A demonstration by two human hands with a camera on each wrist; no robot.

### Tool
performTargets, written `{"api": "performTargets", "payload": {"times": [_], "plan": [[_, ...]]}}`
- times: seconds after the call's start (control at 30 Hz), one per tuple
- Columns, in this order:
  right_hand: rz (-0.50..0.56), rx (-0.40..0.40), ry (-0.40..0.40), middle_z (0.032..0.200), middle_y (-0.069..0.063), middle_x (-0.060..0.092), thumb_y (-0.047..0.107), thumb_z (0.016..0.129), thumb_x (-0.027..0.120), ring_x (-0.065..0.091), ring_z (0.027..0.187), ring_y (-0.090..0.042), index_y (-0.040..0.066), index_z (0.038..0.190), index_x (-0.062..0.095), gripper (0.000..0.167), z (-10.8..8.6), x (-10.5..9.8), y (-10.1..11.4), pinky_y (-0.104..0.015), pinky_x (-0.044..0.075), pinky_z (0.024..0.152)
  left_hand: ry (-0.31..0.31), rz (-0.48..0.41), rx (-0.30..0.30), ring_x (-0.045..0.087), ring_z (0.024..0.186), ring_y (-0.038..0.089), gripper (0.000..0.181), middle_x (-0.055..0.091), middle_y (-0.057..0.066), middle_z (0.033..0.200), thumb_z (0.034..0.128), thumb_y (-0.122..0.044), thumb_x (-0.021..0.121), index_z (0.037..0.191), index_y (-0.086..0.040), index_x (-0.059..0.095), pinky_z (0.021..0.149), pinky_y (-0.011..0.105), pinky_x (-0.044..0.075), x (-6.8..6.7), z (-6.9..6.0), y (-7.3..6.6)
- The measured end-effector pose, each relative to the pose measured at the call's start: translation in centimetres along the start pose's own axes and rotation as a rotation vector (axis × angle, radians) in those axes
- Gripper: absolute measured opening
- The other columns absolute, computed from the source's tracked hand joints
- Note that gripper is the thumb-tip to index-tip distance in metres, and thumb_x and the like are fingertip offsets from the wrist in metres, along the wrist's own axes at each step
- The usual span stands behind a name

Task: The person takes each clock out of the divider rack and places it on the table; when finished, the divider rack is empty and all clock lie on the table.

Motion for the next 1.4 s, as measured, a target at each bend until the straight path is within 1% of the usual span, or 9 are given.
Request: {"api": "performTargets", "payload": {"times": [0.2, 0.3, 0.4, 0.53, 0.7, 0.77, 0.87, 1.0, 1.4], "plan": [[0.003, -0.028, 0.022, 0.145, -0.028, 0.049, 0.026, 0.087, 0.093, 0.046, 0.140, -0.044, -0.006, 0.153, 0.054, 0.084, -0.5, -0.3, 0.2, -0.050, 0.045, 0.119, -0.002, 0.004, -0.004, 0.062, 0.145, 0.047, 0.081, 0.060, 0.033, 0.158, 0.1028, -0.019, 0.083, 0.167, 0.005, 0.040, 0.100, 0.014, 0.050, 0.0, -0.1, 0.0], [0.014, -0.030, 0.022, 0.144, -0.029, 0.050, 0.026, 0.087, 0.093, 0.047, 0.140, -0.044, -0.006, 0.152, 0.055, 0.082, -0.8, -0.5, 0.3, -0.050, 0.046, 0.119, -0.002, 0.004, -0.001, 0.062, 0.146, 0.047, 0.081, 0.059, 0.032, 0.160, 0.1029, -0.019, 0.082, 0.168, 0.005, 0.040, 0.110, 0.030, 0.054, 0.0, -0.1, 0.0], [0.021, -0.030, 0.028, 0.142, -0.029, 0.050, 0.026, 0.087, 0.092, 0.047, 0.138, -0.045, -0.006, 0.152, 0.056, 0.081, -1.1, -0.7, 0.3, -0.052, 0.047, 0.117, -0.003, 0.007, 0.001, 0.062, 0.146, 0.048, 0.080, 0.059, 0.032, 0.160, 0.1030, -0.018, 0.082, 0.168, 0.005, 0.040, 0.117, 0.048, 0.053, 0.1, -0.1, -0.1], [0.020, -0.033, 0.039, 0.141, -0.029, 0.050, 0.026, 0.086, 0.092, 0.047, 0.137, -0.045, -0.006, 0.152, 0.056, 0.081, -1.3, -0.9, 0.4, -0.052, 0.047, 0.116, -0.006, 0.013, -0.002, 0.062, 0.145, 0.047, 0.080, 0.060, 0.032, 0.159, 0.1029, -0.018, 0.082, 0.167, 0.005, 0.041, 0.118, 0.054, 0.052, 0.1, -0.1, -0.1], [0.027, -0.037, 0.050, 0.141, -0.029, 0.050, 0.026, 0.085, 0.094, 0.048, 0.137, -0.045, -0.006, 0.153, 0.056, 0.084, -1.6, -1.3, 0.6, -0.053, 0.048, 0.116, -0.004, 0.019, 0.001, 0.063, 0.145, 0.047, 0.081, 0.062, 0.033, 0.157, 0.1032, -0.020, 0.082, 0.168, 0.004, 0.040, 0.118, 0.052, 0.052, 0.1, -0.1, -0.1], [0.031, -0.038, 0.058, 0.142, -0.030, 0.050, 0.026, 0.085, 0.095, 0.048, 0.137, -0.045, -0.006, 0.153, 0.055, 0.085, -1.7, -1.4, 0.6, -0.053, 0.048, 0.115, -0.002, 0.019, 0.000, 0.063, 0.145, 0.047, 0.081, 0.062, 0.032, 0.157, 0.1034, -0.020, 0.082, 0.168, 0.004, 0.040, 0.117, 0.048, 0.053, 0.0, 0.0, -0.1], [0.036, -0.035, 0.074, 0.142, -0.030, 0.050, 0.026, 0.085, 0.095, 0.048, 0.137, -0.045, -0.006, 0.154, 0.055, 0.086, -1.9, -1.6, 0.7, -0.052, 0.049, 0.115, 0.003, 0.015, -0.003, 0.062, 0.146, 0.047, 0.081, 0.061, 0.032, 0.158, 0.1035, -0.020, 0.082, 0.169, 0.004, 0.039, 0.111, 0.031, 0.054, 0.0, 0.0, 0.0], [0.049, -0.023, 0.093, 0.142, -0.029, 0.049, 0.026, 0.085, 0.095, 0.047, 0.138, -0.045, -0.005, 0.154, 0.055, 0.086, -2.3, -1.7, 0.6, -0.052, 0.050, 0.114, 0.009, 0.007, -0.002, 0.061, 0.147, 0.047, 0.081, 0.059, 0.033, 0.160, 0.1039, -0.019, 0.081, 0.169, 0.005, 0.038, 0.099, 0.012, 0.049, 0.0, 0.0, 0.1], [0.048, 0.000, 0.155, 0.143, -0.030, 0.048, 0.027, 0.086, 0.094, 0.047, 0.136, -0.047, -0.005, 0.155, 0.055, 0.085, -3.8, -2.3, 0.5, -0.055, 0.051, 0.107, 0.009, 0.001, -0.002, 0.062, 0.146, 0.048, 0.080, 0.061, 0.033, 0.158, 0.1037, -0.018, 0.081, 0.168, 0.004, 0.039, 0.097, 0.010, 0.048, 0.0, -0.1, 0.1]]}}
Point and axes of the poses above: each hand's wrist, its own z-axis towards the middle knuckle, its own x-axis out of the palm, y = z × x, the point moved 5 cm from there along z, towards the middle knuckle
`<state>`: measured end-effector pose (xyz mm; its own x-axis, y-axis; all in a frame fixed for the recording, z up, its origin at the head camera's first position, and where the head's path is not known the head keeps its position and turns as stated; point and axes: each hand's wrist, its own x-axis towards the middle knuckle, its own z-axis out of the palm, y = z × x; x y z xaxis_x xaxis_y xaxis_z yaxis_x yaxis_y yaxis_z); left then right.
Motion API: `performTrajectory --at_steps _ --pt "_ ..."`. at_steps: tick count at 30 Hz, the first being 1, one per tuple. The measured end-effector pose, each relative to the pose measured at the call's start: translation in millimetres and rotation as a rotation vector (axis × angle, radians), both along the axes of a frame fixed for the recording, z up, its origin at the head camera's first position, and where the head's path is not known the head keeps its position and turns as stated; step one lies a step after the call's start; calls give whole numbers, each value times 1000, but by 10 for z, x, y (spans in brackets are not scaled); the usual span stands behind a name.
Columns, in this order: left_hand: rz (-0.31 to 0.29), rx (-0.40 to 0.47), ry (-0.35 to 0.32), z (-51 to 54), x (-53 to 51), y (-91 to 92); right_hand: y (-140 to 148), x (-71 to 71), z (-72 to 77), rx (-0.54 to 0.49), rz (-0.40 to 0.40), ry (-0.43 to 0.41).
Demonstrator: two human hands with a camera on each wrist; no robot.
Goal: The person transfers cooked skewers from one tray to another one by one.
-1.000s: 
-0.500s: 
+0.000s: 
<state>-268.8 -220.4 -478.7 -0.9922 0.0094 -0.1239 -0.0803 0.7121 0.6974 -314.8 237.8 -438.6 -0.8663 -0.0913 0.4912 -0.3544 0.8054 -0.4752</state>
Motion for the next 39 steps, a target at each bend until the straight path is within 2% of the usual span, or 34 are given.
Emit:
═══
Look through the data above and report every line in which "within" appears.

Motion for the next 1.4 s, as measured, a target at each bend until the straight path is within 1% of the usual span, or 9 are given.
Motion for the next 39 steps, a target at each bend until the straight path is within 2% of the usual span, or 34 are given.

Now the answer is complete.